[TASK DATA — start]
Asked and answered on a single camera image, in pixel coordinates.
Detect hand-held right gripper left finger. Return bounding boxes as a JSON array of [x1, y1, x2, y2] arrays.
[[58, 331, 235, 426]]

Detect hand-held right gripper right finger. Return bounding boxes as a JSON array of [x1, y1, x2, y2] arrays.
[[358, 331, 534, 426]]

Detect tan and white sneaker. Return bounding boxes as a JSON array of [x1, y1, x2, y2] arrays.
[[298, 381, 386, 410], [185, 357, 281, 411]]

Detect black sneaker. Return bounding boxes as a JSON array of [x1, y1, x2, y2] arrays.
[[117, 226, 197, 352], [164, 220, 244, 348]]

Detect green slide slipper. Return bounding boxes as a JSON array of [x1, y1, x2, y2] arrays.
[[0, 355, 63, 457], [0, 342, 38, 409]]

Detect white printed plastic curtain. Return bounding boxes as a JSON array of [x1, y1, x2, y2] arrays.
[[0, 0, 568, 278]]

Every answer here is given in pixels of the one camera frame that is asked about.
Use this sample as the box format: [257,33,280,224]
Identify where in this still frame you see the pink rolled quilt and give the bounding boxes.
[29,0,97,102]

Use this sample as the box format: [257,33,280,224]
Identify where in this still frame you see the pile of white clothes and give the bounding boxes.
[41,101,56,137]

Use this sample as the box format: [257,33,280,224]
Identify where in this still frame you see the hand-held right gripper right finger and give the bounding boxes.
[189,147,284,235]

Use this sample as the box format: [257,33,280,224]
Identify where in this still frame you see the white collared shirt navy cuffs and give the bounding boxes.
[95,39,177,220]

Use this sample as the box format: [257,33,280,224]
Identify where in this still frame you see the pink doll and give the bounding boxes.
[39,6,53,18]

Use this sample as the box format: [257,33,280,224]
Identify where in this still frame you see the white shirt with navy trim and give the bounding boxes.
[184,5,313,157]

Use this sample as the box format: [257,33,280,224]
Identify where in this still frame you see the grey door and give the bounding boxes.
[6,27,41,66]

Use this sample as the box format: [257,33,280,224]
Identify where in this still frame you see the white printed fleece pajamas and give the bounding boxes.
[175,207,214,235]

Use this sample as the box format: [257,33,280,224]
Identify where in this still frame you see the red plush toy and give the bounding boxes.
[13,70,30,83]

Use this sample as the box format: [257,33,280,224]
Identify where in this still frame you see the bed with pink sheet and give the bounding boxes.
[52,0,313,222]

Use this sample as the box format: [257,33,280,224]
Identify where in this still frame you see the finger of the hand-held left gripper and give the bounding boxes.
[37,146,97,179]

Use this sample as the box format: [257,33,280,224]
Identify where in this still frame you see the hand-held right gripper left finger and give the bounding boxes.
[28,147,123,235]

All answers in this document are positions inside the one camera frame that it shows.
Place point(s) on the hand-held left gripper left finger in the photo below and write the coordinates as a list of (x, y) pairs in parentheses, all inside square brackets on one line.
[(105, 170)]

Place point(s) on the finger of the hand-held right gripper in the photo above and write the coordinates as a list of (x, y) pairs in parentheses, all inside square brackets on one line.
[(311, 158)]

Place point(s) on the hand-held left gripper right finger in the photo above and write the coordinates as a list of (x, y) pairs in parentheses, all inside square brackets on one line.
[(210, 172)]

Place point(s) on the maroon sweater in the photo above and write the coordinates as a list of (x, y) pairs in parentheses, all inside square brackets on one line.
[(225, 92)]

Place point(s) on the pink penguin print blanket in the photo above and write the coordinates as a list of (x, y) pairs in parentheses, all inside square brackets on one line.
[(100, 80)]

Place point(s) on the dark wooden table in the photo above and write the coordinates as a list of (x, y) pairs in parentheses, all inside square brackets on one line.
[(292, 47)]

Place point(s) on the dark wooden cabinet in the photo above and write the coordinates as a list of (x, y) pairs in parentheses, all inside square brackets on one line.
[TASK DATA — finish]
### WHAT THE EXERCISE ASKS
A line belongs in the answer if it contains the word "camera"; please copy each such line from the material.

### ANSWER FOR THIS EXERCISE
Asked and answered on a single camera image, in pixel coordinates.
Every answer here is given in pixels of the one camera frame that is asked about.
All answers in this document are positions inside the one camera frame that it shows.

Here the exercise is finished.